I've been in a bit of a melancholy mood for the past while or two, resulting in some very bad poetry. This one is better than most.



too much thinking of the future

i wish
i had paid more attention
to those days i think of now
with such sweet affection

too much thinking
of the future
then,
leaving me in these later years
with only a half-
remembered
past

it's why old photos
leave me deep in blank despair

i swear to god
if i could do it again
i'd need no photos
to remind me
now
of those
my better days








I have a poem now from Selected Poems of Anna Akhmatova translated by <Judith Hemschemeyer.

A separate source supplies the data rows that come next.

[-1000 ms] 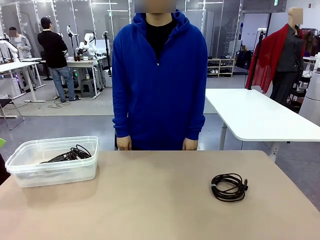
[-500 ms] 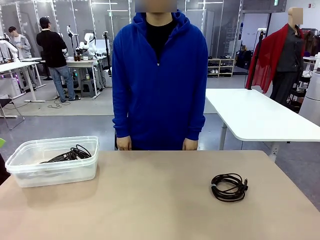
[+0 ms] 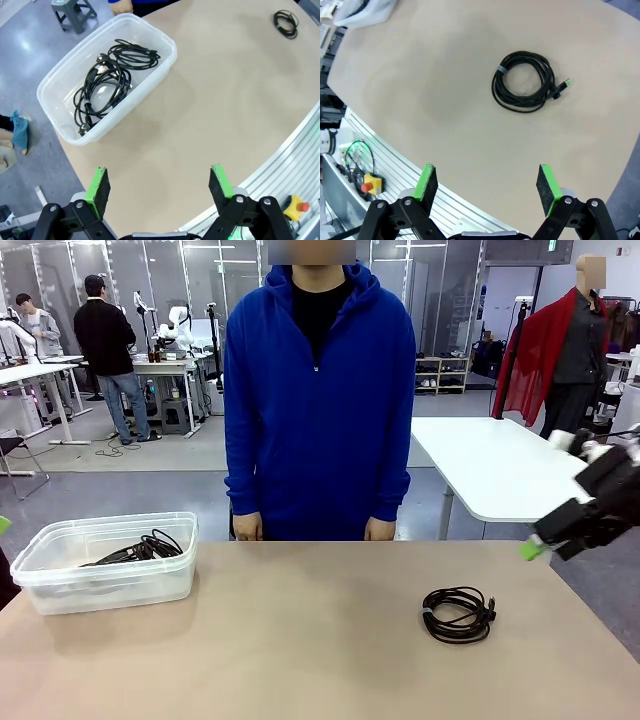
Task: Organize and store the cables.
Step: Place the USB Extension Cable into the Organizing box.
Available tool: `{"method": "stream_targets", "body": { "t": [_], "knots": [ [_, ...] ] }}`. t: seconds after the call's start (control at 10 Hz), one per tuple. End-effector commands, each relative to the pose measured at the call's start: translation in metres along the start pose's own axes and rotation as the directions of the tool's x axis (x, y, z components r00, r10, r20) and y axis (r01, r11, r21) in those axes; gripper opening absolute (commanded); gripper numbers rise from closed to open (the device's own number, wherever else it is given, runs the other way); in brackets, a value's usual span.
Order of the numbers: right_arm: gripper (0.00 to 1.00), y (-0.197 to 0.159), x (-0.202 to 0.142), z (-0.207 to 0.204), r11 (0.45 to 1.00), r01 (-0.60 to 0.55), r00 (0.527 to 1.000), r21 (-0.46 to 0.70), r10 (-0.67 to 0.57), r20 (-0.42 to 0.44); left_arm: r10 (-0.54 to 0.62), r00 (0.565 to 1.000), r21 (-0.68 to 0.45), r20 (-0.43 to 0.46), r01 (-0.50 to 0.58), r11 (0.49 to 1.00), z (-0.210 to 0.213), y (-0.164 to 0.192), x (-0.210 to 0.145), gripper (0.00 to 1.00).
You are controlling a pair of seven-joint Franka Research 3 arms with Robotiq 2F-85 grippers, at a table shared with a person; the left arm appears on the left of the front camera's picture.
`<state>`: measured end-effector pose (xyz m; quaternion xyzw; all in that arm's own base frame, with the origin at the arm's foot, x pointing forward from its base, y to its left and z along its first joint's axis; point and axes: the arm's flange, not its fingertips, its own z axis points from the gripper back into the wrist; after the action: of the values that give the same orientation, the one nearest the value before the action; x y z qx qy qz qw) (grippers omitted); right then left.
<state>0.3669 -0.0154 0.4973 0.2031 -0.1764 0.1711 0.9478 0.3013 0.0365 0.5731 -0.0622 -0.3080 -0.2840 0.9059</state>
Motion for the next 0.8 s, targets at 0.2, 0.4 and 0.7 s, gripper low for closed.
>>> {"method": "stream_targets", "body": {
  "t": [0.2, 0.4, 0.7],
  "knots": [
    [1.00, 0.023, 0.044, -0.072, 0.986, 0.046, 0.996, -0.163, -0.059, -0.071, 0.000, 1.000, 0.012, -0.002, 0.000, 1.000, 0.001, 0.000, 0.000, 1.00],
    [1.00, 0.034, 0.054, -0.107, 0.969, 0.048, 0.994, -0.244, -0.070, -0.080, 0.000, 1.000, 0.012, -0.002, 0.000, 1.000, 0.001, 0.000, 0.000, 1.00],
    [1.00, 0.046, 0.060, -0.152, 0.944, 0.088, 0.993, -0.318, -0.110, -0.052, 0.000, 1.000, 0.012, -0.002, 0.000, 1.000, 0.001, 0.000, 0.000, 1.00]
  ]
}}
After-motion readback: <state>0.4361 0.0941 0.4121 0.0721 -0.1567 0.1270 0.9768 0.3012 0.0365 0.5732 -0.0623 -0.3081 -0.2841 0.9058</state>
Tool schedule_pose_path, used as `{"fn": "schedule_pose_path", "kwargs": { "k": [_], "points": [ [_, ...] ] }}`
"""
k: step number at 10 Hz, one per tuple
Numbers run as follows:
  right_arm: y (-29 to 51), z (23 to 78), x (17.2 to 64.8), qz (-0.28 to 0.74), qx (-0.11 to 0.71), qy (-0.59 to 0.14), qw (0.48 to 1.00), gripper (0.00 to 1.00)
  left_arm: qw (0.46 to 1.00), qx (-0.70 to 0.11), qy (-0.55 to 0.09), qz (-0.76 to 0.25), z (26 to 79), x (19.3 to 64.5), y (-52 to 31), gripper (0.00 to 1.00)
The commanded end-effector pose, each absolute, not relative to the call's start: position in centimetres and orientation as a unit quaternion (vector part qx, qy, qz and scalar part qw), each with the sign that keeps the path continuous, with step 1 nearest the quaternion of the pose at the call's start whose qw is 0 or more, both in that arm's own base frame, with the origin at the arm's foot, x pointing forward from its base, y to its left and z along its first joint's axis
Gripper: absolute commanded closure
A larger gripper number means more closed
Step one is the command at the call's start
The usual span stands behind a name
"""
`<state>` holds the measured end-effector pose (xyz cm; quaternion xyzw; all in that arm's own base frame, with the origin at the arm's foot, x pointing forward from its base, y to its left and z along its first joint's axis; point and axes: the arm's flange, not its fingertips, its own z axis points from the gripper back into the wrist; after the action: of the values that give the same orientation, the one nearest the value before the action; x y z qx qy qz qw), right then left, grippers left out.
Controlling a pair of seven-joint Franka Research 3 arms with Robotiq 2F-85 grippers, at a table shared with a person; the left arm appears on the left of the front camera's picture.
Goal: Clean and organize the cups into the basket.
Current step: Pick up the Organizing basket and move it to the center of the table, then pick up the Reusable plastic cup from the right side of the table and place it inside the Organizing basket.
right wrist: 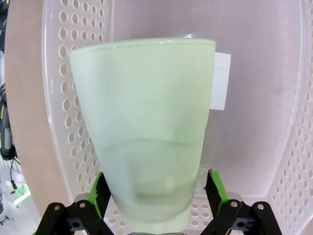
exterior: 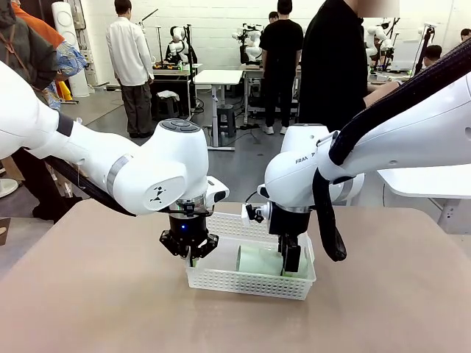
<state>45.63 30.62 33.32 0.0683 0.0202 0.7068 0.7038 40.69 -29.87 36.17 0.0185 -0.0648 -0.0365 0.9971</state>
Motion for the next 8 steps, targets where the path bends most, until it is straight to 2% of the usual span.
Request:
{"fn": "schedule_pose_path", "kwargs": {
  "k": [1,4,8],
  "points": [
    [30.5,33.4,46.1,0.713,0.064,0.016,0.698,0.0,0.997,0.019,-0.069,-0.038,36.3,40.6,-29.9,1.0],
    [30.0,35.2,45.3,0.712,0.062,-0.003,0.7,0.0,0.997,0.019,-0.069,-0.038,36.3,40.6,-29.9,1.0],
    [29.6,46.3,41.4,0.72,0.02,-0.055,0.692,0.0,0.997,0.019,-0.069,-0.038,36.3,40.6,-29.9,1.0]
  ]
}}
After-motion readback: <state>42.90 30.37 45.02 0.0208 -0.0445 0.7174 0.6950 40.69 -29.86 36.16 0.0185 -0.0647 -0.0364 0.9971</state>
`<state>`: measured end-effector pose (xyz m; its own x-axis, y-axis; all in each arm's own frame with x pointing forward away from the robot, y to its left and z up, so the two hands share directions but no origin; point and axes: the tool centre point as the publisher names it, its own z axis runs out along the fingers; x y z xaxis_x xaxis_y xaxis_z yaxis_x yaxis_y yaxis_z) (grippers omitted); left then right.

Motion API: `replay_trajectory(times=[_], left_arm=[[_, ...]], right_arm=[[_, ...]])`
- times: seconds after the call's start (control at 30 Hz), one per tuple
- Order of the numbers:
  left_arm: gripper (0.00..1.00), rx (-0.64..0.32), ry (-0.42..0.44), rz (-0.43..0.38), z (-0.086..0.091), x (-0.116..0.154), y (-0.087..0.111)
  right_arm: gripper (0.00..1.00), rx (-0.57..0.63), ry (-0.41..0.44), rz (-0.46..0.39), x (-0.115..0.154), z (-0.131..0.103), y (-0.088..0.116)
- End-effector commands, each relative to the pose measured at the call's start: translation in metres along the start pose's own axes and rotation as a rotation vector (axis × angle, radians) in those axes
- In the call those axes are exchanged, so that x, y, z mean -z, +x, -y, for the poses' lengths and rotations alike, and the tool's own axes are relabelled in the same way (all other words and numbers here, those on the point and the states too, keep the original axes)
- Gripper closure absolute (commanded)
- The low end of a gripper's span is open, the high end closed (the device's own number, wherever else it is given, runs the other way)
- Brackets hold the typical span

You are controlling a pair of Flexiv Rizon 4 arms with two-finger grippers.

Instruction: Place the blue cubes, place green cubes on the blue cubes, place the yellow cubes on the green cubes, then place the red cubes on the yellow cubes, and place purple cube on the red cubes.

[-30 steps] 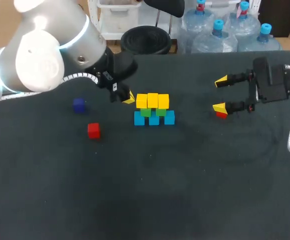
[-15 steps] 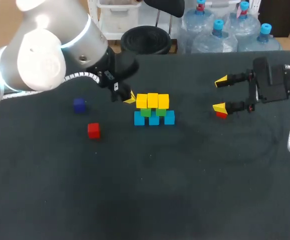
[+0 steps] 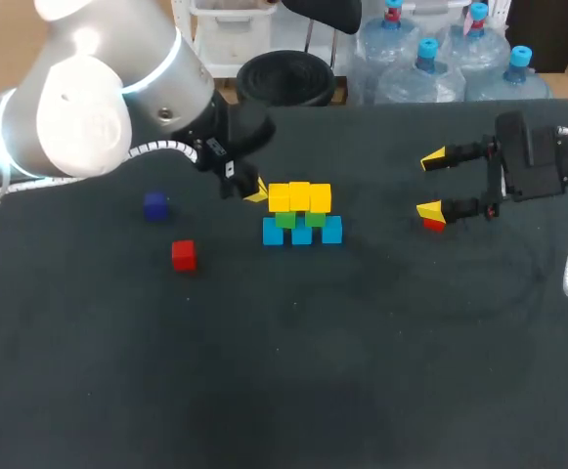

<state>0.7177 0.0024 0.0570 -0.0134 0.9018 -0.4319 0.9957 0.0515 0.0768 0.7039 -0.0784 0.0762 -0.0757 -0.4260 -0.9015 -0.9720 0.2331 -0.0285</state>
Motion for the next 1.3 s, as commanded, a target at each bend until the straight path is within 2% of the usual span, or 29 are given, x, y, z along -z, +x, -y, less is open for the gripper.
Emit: replay_trajectory(times=[0.03, 0.4, 0.73, 0.8, 0.9, 1.03, 1.07, 1.13, 1.17, 1.23, 1.3], left_arm=[[1.00, 0.001, 0.003, -0.005, -0.002, 0.000, -0.001], [1.00, 0.009, 0.001, -0.011, -0.001, 0.002, 0.002], [0.99, 0.029, -0.053, -0.006, 0.006, 0.027, 0.007], [0.90, 0.035, -0.064, -0.009, 0.010, 0.032, 0.009], [0.69, 0.051, -0.079, -0.008, 0.019, 0.040, 0.014], [0.58, 0.064, -0.087, -0.004, 0.037, 0.049, 0.022], [0.53, 0.068, -0.084, -0.007, 0.043, 0.050, 0.025], [0.28, 0.068, -0.083, -0.011, 0.051, 0.052, 0.029], [0.08, 0.076, -0.084, -0.014, 0.057, 0.054, 0.032], [0.00, 0.078, -0.085, -0.012, 0.066, 0.056, 0.035], [0.00, 0.065, -0.091, -0.014, 0.078, 0.057, 0.039]], right_arm=[[0.00, 0.001, 0.001, 0.002, -0.001, 0.000, 0.000], [0.00, 0.001, 0.001, 0.002, -0.001, 0.000, 0.000], [0.00, 0.001, 0.001, 0.002, -0.001, 0.000, 0.000], [0.00, 0.001, 0.001, 0.002, -0.001, 0.000, 0.000], [0.00, 0.001, 0.001, 0.002, -0.001, 0.000, 0.000], [0.00, 0.001, 0.001, 0.002, -0.001, 0.000, 0.000], [0.00, 0.001, 0.001, 0.002, -0.001, 0.000, 0.000], [0.00, 0.001, 0.001, 0.002, -0.001, 0.000, 0.000], [0.00, 0.001, 0.001, 0.002, -0.001, 0.000, 0.000], [0.00, 0.001, 0.001, 0.002, -0.001, 0.000, 0.000], [0.00, 0.001, 0.001, 0.002, -0.001, 0.000, 0.000]])
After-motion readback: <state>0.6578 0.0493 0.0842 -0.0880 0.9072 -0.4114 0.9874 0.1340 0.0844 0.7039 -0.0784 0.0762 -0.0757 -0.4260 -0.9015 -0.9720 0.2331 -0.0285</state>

Anna Akhmatova was born in 1889 and achieved her first fame as part of pre-Revolutionary Russian literary society. Though briefly rehabilitated for her patriotism during World War II, she lived with repression both before the war and after, until the last years of her life when her literary achievement and international recognition allowed her a short time out of the shadows of official disapproval.
I think the story of Lot's wife, turned to a pillar of salt as the result of the most human of emotions, curiosity and love of hearth and home, is key to understanding the kind of god you're dealing with there in the Old Testament of the Christian bible. Not a nice fellow at all.

Given her own experience with despots, I suspect Akhmatova might have a special understanding of the fate of Lot's wife, the woman who is never even given a name of her own.



Lot's Wife

                    Lot's wife looked back from behind
                    him and became a pillar of salt.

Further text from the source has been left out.